In this embodiment, as shown in FIG. 4, in the low speed range (period T ₀ ) where the estimated speed is ω _r1 or less, G ₁ of the output gains 112a and 112b in FIG. The voltage compensation values Δv _d0 ^* and Δv _q0 ^* output from the output 105b are made to coincide with the voltage compensation values Δv _d ^* and Δv _q ^* output from the output gains 112a and 112b. As a result, in the low speed region (period T ₀ ) where the estimated speed is equal to or less than ω _r1 , the excitation current and the torque current are controlled to match the command values. Note that the magnetizing controller 103 sets the excitation current command to i _d2 ^* and the torque current command to i _q2 ^* in the low speed region (period T ₀ ) where the estimated speed is equal to or less than ω _r1 .

On the other hand, since the induced voltage increases in a high speed region where the estimated speed is equal to or higher than ω _r1, it is desirable to reduce the exciting current _id to reduce the magnetic flux inside the induction motor and to reduce the induced voltage. Therefore, when the estimated speed reaches ω _r1 , switching to an operating point A in FIG. 2 described later is started. During the switching period T ₁ , the magnetizing controller 103 in FIG. 1 changes the excitation current command from i _d2 ^* to i _d ^* and the torque current command from i _q2 ^* to i _q ^* , as shown in FIG. Switch to the correct lamp shape.

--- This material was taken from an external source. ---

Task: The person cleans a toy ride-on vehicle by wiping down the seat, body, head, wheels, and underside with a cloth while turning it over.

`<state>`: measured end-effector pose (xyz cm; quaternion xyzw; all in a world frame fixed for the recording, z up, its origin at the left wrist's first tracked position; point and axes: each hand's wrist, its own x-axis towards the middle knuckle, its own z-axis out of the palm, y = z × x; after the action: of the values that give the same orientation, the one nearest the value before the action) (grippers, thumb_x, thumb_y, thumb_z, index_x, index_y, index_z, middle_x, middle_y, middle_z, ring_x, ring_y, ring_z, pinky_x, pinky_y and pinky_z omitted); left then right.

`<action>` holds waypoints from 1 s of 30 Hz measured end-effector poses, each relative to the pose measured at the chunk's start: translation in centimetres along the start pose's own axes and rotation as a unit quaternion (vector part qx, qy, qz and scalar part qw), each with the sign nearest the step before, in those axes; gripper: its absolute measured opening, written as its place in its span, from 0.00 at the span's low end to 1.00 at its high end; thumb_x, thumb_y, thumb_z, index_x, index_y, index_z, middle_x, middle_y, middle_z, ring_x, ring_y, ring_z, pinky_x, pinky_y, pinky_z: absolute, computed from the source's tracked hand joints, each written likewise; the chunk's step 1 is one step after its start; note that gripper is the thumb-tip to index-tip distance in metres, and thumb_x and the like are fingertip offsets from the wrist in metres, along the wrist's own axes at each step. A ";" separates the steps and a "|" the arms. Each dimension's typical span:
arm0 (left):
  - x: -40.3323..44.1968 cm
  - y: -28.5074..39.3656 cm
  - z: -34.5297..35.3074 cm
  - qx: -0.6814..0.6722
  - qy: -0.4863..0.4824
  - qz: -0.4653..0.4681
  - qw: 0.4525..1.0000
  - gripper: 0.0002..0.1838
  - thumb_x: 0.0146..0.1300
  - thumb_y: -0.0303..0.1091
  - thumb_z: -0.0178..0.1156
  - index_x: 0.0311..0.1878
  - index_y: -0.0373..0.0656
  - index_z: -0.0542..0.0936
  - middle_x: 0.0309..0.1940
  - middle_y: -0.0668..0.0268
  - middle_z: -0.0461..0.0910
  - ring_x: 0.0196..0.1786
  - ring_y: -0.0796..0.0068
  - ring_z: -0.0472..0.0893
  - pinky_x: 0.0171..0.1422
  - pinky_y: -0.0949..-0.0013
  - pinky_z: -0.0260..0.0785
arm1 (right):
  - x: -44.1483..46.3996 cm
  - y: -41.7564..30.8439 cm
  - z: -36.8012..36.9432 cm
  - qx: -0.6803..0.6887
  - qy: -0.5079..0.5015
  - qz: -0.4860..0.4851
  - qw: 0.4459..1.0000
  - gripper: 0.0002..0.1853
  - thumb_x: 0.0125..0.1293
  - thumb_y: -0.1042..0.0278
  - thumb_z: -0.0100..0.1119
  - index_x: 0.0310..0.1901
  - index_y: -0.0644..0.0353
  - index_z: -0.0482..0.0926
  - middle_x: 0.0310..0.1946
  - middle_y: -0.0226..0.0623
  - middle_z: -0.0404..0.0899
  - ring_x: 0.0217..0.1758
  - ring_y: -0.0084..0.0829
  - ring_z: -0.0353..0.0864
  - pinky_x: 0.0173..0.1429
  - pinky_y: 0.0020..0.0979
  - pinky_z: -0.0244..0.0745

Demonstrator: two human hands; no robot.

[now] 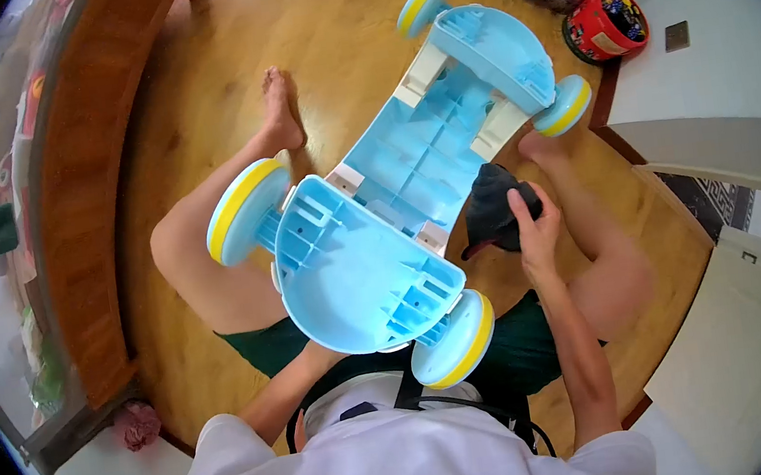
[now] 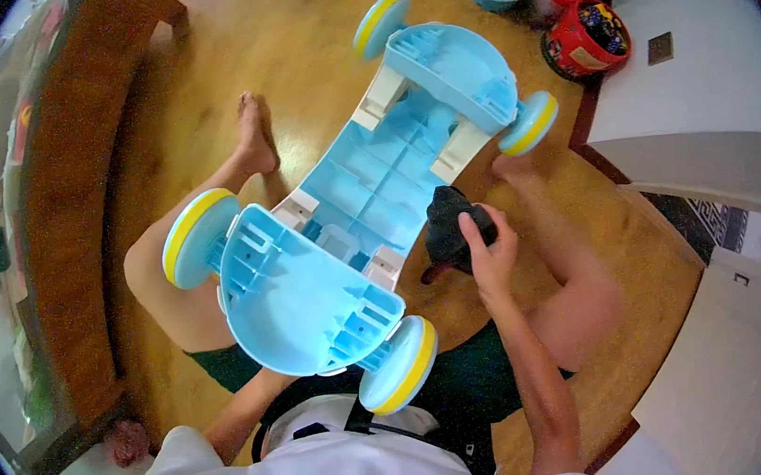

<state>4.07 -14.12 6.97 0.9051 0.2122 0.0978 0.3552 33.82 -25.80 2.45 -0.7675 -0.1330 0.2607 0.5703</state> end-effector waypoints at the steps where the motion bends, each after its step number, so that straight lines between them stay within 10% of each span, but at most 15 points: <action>1: 0.1 0.3 -0.3 -0.003 0.001 0.008 1.000 0.15 0.62 0.38 0.65 0.50 0.46 0.82 0.44 0.62 0.84 0.47 0.65 0.82 0.52 0.61 0.75 | -0.6 -1.5 0.1 0.044 -0.013 0.025 0.999 0.17 0.66 0.62 0.66 0.49 0.67 0.79 0.43 0.33 0.80 0.47 0.25 0.76 0.56 0.27 0.70; 8: -2.0 1.0 0.5 -0.092 -0.137 -0.019 0.986 0.17 0.63 0.40 0.64 0.54 0.47 0.80 0.46 0.63 0.83 0.50 0.61 0.81 0.56 0.59 0.73 | -1.0 -8.9 1.1 0.210 -0.143 -0.007 0.967 0.14 0.69 0.66 0.61 0.52 0.62 0.77 0.49 0.33 0.77 0.53 0.28 0.75 0.61 0.28 0.68; 10: -1.9 1.0 0.7 -0.159 -0.192 -0.068 0.966 0.17 0.64 0.40 0.64 0.54 0.46 0.81 0.46 0.63 0.83 0.50 0.60 0.81 0.56 0.59 0.73 | 0.5 -11.3 4.1 0.177 -0.224 -0.172 0.943 0.13 0.68 0.68 0.62 0.52 0.60 0.77 0.55 0.38 0.76 0.61 0.32 0.72 0.66 0.30 0.64; 16: -0.9 3.3 -3.0 -0.271 -0.148 -0.197 0.930 0.27 0.56 0.41 0.74 0.56 0.41 0.78 0.51 0.62 0.81 0.55 0.66 0.79 0.60 0.63 0.71 | 1.3 -14.9 14.7 0.063 -0.460 -0.243 0.852 0.19 0.63 0.61 0.67 0.53 0.58 0.77 0.56 0.42 0.78 0.60 0.35 0.77 0.67 0.35 0.68; 21: -0.7 3.7 -8.4 -0.727 0.109 -0.355 0.577 0.42 0.51 0.33 0.76 0.68 0.37 0.64 0.59 0.60 0.74 0.64 0.63 0.73 0.70 0.58 0.65 | 2.1 -14.2 14.1 0.026 -0.511 -0.100 0.853 0.25 0.61 0.64 0.69 0.59 0.58 0.74 0.53 0.36 0.79 0.57 0.29 0.77 0.65 0.31 0.69; 30: 0.9 7.1 -8.5 -0.631 0.063 -0.463 0.619 0.40 0.45 0.18 0.65 0.65 0.40 0.66 0.57 0.62 0.74 0.61 0.68 0.73 0.69 0.62 0.65 | 1.6 -11.5 10.2 -0.012 -0.433 0.006 0.901 0.22 0.61 0.61 0.68 0.54 0.61 0.76 0.44 0.38 0.82 0.47 0.29 0.80 0.54 0.32 0.74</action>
<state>4.29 -13.32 18.04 0.2319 0.5109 0.0871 0.8232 30.59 -13.11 10.77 -0.5863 -0.3656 0.5693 0.4455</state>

Further, during the switching period T ₁ , G 1 of the output gains 112a and 112b in FIG. ₁ is switched in a ramp shape from 1 to 0 as shown in FIG. 4, and the voltage compensation value Δv output from the current controllers 105a and 105b. Mask _d0 ^* and Δv _q0 ^* . Further, during the switching period T ₁ , G _{2 of the} output gain 112c is switched from 0 to 1 in a ramp shape as shown in FIG. 4, and speed estimation based on the estimated acceleration α ₁₀ output from the current controller 111 is performed. .

In the period T _2, continue to operate at a speed sensorless vector control. This makes it possible to perform good control even in a high speed range.

In the above description, the current command and the gain are switched as a function of time within the preset switching period T _1. However, the switching end speed ω _r2 larger than the estimated speed ω _r1 is set separately, and the estimated speed is ω _{Between r1} and _ωr2 , the current command and gain may be similarly switched as a function of speed.

Next, a method for setting the excitation current command i _d2 ^* and the torque current command i _q2 ^* output from the magnetization increasing controller 103 in FIG. 1 will be described with reference to FIGS. 2 and 3. FIG. 2 shows the relationship between the slip frequency of the induction motor and the generated torque when the magnitude of the primary current is constant.

First, the operation at the operating point A in FIG. 2 used in the vector control in the period T _{2 in} FIG. 4 will be described. At the operating point A, the excitation current command i _d2 ^* = i _d ^* , the torque current command i _q2 ^* = i _q ^* , and the slip ω _s0 . If a speed estimation error occurs and the estimated speed exceeds the actual speed, the slip increases due to the difference between the estimated speed and the actual speed, and the generated torque decreases. As a result, the induction motor cannot generate the required torque, the actual speed acceleration becomes smaller than the estimated speed acceleration, and the speed estimation error increases. The same applies when the estimated speed falls below the actual speed. Thus, at the operating point A, a stable induction motor cannot be operated.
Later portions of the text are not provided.